MATERIAL PROVIDED |
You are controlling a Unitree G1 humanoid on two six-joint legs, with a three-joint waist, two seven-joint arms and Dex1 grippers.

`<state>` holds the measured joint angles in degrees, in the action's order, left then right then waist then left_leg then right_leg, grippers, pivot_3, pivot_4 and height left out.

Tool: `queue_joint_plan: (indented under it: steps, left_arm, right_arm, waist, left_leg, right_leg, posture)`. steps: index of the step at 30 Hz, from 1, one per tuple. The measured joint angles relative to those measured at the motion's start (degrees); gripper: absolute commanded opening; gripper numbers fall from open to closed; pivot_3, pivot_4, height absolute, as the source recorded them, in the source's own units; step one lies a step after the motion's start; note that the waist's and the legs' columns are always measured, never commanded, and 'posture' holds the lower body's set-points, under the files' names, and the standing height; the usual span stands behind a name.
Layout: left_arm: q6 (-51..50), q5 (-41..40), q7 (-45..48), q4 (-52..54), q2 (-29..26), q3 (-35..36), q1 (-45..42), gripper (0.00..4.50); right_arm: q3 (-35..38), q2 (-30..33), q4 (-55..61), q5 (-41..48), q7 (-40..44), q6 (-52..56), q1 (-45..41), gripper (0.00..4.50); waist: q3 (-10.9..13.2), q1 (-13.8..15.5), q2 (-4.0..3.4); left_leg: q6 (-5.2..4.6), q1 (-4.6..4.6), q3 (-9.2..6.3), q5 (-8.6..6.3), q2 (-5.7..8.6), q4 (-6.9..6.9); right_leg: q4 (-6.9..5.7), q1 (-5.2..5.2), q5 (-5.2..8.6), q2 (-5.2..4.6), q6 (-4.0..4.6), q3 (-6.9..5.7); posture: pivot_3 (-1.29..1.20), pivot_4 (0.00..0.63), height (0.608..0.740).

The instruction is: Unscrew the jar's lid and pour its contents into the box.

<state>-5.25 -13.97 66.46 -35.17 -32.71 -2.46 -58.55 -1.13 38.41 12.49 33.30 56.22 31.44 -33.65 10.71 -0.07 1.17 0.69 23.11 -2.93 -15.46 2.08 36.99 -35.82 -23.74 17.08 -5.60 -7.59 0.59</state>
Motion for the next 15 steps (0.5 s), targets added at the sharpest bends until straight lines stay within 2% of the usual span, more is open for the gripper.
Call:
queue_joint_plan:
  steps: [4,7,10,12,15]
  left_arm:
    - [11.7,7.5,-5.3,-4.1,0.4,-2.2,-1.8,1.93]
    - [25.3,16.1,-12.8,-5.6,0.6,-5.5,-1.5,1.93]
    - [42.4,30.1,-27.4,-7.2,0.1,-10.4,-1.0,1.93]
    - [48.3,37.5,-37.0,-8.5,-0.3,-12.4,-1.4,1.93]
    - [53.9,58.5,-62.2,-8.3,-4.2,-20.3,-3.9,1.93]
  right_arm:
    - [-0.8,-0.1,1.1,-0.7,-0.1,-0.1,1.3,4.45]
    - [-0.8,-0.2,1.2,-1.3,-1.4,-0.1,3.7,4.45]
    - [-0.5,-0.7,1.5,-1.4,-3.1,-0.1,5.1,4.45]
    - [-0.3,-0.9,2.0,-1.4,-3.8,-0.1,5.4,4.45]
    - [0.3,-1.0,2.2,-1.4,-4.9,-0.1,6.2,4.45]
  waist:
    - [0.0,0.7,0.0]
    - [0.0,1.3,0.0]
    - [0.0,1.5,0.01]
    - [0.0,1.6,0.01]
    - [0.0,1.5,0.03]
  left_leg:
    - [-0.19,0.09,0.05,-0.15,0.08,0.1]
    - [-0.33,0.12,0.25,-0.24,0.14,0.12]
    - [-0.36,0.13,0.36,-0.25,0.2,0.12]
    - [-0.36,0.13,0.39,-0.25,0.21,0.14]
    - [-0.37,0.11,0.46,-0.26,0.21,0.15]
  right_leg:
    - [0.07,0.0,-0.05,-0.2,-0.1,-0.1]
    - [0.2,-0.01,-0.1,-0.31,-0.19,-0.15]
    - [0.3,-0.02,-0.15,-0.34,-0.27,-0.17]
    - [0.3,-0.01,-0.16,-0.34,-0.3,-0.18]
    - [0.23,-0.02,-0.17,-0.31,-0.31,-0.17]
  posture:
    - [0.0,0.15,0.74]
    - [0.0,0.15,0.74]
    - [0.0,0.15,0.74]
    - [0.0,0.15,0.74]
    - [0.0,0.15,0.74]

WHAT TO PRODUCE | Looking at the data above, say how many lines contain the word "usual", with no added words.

OUTPUT FOR THIS TASK | 2